Review of Top Hat

Top Hat (1935)
8/10
Reaching the Highest Peak
20 April 2006
A point not often raised by other reviewers of Top Hat is how much of a benchmark this film was in the career of Irving Berlin. Top Hat marked Berlin's return to Hollywood with a new appreciation for the business end of the motion picture industry.

Berlin had been there in the first three years of sound and wrote a few songs for the screen. He didn't like writing and seeing his work integrated into the scores of other films, he didn't like seeing his work ending up on the cutting room floor as was the case in Reaching for the Moon and he didn't like just writing the songs and seeing them tossed every which way into a film.

With Top Hat Berlin began a tradition of total control. After that it was extremely rare to hear a non-Berlin note in any score he wrote. He was as in on the creation of the film as he would have been on the Broadway stage.
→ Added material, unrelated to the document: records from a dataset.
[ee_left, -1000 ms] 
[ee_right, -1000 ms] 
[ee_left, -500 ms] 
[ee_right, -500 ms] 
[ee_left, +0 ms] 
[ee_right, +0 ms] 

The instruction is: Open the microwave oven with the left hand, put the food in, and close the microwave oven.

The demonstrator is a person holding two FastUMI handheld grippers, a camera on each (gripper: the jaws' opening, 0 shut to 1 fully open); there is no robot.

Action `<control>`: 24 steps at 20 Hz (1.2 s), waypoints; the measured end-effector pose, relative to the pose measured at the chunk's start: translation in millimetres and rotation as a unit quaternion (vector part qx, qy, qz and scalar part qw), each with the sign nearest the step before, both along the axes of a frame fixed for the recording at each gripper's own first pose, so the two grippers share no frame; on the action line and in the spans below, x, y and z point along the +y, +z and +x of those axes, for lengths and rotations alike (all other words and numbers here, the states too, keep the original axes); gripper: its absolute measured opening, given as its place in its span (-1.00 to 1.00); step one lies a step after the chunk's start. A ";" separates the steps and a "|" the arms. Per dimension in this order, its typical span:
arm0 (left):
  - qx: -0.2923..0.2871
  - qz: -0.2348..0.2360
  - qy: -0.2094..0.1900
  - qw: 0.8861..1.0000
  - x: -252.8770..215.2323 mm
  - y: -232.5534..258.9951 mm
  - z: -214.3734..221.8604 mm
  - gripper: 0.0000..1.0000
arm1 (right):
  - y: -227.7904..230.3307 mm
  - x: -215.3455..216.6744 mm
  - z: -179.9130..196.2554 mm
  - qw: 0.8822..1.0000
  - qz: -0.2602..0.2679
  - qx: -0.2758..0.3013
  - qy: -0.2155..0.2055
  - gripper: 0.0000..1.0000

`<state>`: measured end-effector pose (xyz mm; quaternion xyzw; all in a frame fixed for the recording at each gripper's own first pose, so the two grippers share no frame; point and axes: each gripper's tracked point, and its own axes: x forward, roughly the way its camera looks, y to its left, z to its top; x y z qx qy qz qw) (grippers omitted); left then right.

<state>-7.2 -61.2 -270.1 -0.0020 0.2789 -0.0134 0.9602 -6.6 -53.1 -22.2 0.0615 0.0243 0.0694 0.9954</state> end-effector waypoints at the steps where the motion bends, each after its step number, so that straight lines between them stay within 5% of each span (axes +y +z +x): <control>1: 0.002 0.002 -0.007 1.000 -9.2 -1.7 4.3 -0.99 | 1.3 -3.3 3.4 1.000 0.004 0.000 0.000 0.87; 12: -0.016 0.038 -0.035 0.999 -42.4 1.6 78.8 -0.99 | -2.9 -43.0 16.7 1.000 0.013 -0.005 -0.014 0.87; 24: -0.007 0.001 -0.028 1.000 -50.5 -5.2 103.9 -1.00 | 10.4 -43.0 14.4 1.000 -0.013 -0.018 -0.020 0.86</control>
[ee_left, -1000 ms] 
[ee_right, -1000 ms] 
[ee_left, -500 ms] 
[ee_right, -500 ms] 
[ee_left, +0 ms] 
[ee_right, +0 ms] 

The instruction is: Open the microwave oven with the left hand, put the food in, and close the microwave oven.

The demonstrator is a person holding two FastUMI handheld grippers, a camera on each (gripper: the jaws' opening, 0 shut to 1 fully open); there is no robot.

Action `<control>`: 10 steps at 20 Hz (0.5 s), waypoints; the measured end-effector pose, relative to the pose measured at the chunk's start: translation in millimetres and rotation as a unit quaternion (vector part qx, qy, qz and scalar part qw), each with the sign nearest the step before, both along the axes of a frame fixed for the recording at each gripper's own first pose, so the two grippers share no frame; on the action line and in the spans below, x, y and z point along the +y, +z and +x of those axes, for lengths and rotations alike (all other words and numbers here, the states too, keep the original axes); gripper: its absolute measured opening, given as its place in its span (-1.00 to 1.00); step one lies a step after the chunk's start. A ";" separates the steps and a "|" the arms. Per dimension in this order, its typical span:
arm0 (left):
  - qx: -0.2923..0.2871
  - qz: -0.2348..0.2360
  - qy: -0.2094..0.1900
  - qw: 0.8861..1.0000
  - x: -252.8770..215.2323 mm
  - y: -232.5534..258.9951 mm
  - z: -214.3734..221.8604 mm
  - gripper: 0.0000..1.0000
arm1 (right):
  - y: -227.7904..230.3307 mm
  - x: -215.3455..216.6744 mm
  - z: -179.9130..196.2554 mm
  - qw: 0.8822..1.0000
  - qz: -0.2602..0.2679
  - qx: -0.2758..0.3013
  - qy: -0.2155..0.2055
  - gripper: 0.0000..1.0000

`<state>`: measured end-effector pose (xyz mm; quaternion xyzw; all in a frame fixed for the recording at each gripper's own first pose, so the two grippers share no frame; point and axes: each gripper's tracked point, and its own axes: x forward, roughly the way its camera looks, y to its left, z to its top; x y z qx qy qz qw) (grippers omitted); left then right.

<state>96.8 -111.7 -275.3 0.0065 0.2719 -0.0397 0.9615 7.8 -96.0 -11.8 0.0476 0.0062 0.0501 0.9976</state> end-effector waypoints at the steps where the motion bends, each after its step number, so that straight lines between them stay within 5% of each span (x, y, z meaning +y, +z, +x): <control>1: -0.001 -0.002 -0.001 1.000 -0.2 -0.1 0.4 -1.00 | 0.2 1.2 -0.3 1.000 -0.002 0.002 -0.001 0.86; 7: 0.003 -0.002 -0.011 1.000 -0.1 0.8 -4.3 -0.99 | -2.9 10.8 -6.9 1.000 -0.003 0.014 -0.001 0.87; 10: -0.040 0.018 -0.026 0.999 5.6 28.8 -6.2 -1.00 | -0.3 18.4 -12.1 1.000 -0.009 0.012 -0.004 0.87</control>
And he retained copyright control of his songs which was usually not the case, the studio did. The man was a first class businessman as well as our greatest songwriter.

This was the fourth teaming of Fred Astaire and Ginger Rogers. With these two, RKO started rivaling Warner Brothers and MGM for quality musicals. With Fred Astaire they had not only a great dancer, but a star who worked hard in the creation of those numbers. The Piccolino number that he and Ginger do at the finale certainly rivals any of the stuff Busby Berkeley was doing at Warner Brothers though it is not as surrealistic.

Irving Berlin wrote and integrated five outstanding songs into Top Hat. The aforementioned Piccolino, No Strings, Isn't It a Lovely Day To Be Caught in the Rain and Cheek to Cheek. The last was one of Berlin's most popular songs, still done today by would be Astaires. It was nominated in the second year of the Best Song Oscar category, but lost to Lullaby of Broadway.

My favorite number here is the free and easy Isn't It a Lovely Day To Be Caught in the Rain. Fred and Ginger make that informal number under a gazebo so natural, it's positively infectious.

A whole lot of this cast was retained from the previous Astaire-Rogers outing, The Gay Divorcée. Edward Everett Horton, Edward Blore, Erik Rhodes, and Helen Broderick simply repeat their roles from the previous film.

So when you're caught in the rain at home with your significant other, you could do worse than watch Top Hat. You'll be dancing cheek to cheek and soon.